JAKARTA, Indonesia — Indonesia is the fourth most populous country in the world, comprising of more than 17,000 islands. Healthcare in Indonesia is a complex subject of debate. In 2014, the Indonesian government implemented Jaminan Kesehatan Nasional (JKN), a health insurance system that aims to provide healthcare to every citizen in the country. A significant wealth gap divides Indonesians living in rural areas and those in well-developed, urban environments and health services also vary significantly between regions. JKN is only beginning to close that gap.
Insurance and Growth
JKN covers more than 80% of the Indonesian population but it intends to reach the entire population in the near future. JKN is currently one of the largest single-payer systems in the world. Though some observers doubt the system, it has provided hundreds of millions of Indonesians with access to health insurance.
There are now approximately 2,000 hospitals in the country, half privately-owned and half publicly-owned. As a result of JKN, more local Indonesian companies began providing and manufacturing medical equipment for hospitals — shifting from heavy reliance on imported medical resources. This meant new jobs and financial opportunities for local residents, which further benefited their communities.
Indonesia’s Wealth Gap
Slightly more than half of Indonesia’s population lives in urban areas, and the numbers are increasing. A study in 2000 indicated that 14.6% of Indonesians in urban areas live in poverty in comparison to 22.4% in rural areas. There is a large divide between the lifestyles of rural and urban Indonesians, and the country is still sixth in the world for the worst distributed wealth among its population.

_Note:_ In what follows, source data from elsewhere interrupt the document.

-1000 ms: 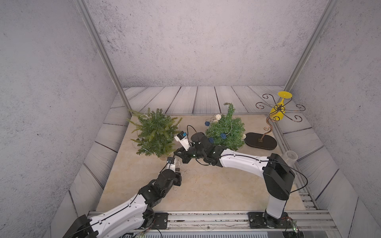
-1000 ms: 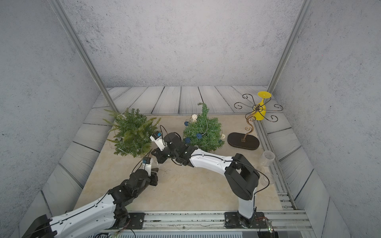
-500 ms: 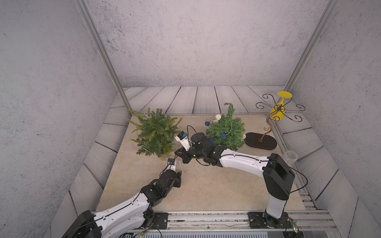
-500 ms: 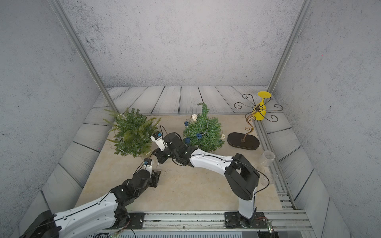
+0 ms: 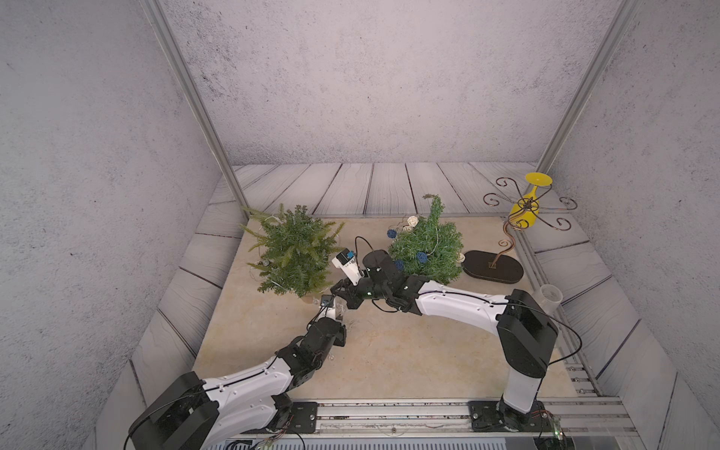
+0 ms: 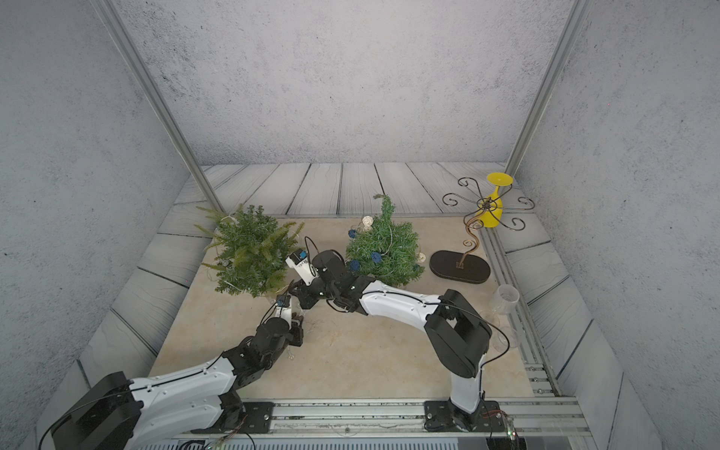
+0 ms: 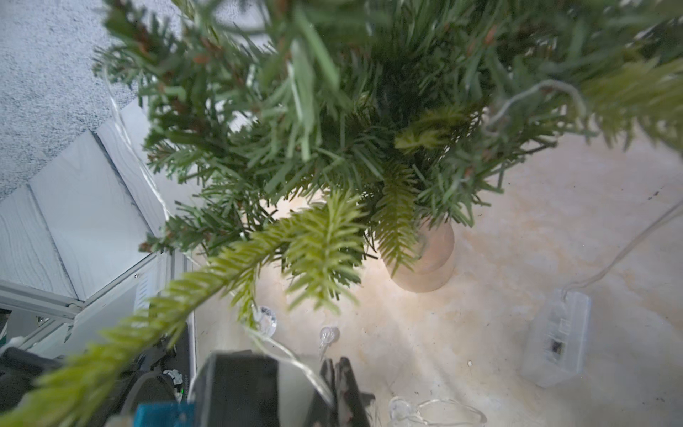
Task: Wrap string light around the christmas tree
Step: Wrap the light string around the Christmas tree.
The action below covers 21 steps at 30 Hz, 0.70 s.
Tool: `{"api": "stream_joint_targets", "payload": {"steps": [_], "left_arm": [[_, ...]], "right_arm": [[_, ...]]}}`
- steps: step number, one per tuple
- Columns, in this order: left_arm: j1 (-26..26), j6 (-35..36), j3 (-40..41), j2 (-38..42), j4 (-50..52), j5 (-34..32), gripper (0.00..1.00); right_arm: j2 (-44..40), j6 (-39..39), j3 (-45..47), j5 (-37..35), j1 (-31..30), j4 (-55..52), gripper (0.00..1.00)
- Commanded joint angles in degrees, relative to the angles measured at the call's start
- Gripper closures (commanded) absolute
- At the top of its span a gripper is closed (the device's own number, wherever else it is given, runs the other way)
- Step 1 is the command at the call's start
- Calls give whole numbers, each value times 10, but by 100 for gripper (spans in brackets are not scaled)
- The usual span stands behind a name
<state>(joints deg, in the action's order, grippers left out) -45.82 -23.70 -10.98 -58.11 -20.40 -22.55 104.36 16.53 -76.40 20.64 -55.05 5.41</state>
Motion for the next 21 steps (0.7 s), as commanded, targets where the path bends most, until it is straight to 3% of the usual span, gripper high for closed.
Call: {"api": "stream_joint_targets", "payload": {"steps": [1,3,5,9,12,13,15,16,17,21], "left_arm": [[1,4,7,0,-36,1,94],[2,0,4,-18,-39,3,96],[1,1,3,-38,-45,-6,92],[1,-1,4,-65,-72,-6,64],[1,3,-5,-84,-80,-6,55],[1,3,-9,-94,-80,-13,58],[2,-2,-10,-111,-90,-21,79],[1,-3,-8,-116,-98,-14,95],[1,-7,-5,-116,-101,-8,100],[1,-17,-5,-80,-68,10,100]], "right_arm": [[-43,8,8,18,-5,-5,100],[-48,12,10,24,-5,-2,100],[-51,13,11,28,-6,-2,100],[-57,14,16,26,-6,-1,100],[-55,15,16,28,-6,1,100],[-53,14,14,28,-6,-1,100],[-53,13,15,28,-6,-2,100],[-53,13,16,27,-8,-2,100],[-53,11,17,25,-7,-3,100],[-55,-7,17,-12,-10,-19,100]]}}
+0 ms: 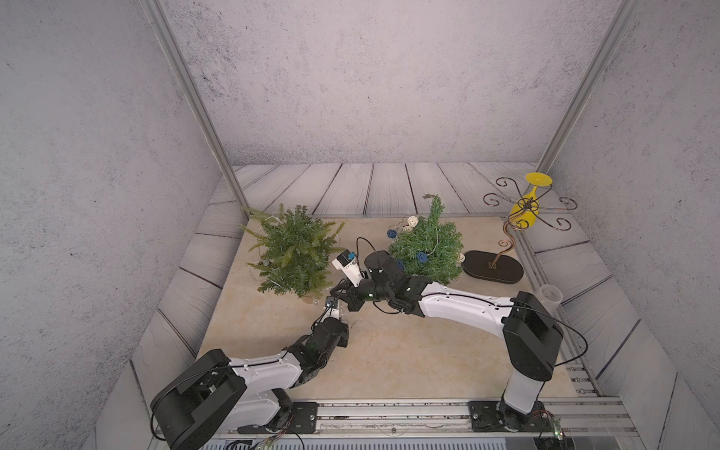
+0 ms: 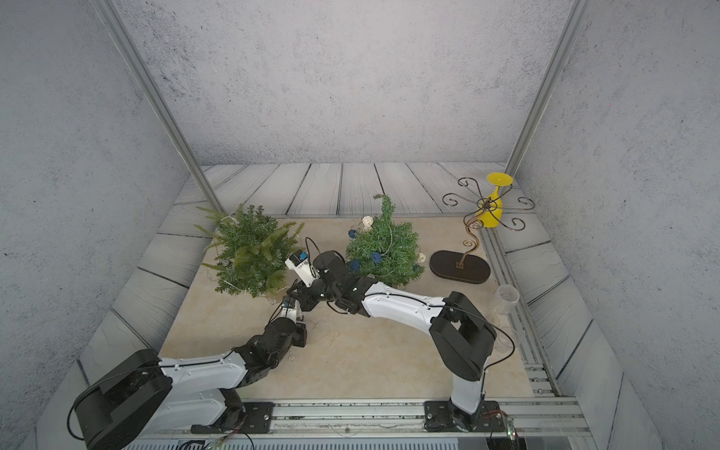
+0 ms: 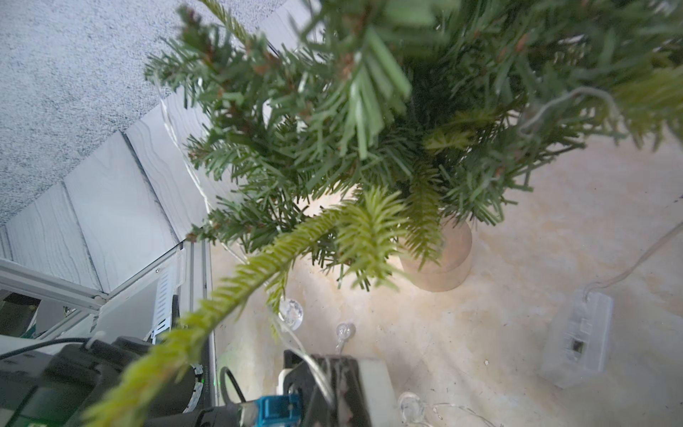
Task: Wrap string light around the christmas tree
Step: Wrap the light string around the Christmas tree.
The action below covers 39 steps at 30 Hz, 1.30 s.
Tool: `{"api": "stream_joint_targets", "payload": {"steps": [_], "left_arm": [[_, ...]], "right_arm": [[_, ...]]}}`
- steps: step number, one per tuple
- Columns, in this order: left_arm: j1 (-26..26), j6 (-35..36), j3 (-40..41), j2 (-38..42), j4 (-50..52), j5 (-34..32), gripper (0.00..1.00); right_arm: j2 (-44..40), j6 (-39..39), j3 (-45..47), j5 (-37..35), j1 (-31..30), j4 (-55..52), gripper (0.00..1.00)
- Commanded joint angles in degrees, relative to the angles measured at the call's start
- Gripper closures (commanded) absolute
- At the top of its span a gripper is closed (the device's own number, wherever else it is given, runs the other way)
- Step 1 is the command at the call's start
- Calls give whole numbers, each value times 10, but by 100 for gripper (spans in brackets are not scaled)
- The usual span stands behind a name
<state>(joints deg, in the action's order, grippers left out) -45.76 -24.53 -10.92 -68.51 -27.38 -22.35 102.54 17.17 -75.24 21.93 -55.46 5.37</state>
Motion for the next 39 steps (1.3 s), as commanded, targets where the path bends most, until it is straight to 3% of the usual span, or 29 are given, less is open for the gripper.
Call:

According to studies, JKN has not been successful in minimizing the wealth gap between the country’s richer and poorer populations because people have limited access to healthcare in rural areas. Urban women are three times more likely to have an in-hospital birth than rural women, and rich women are about five times more likely to give birth in a safe, clean facility. Other studies reveal that economically subsidized and uneducated individuals are less likely to be eligible for healthcare in Indonesia. Moreover, 75.6% of rural households include members who lack a complete education and cannot fully understand the healthcare system. This further exacerbates the divide between urban and rural residents’ access to medical resources.
Traditionally, Indonesians hold a mix of beliefs regarding the outcome of a child’s birth, including the idea that “little can be done to save the life of a pregnant woman or newborn.” Partly because of JKN, Indonesians now understand the medical benefits of maternal and neonatal care, and infant mortality rates have dropped from what was 41.1 deaths per 1,000 births in 2000 to 21.1 per 1,000 in 2018.
Poorer women in Indonesia still experience disadvantages because the system does not prioritize hospitals in low-income villages. JKN is improving maternal care because insured women now have unlimited access to neonatal health services, antenatal and postnatal care, postpartum care, cesarean section deliveries and more. Before JKN, antenatal and postnatal care services limited women to four visits. However, the system still disproportionately benefits women in higher-income areas. With limited resources and funds in rural areas, more women use midwives for a home birth, whereas women in cities typically rely on doctors.
Malaria and COVID-19
Indonesia is arguably one of the most beautiful countries in the world, but its proximity to the equator allows parasites to thrive in warm conditions. There are hundreds of thousands of infections of malaria in Indonesia, leading to almost 2,000 deaths every year. The CDC has worked to raise awareness and reduce infections in Indonesia’s vulnerable regions, making progress in all areas except Papua Province. Papua Province’s residents account for 74% of malaria cases.
Since the outbreak of COVID-19, Indonesia has reported over 100,000 cases as of July 29, 2020. Indonesia strictly enforced social distancing and closures in April 2020, and as of June 10, 2020, 287,478 people obtained tests. A test at a private hospital in Indonesia varies from $142 to $178, making it difficult for many citizens to afford it.
Healthcare in Indonesia is progressively growing and expanding, but the system currently fails to address the wealth gap between those in rural and urban areas. Especially as the COVID-19 pandemic continues, JKN and Indonesia’s other healthcare initiatives will be crucial to maintaining a healthy population.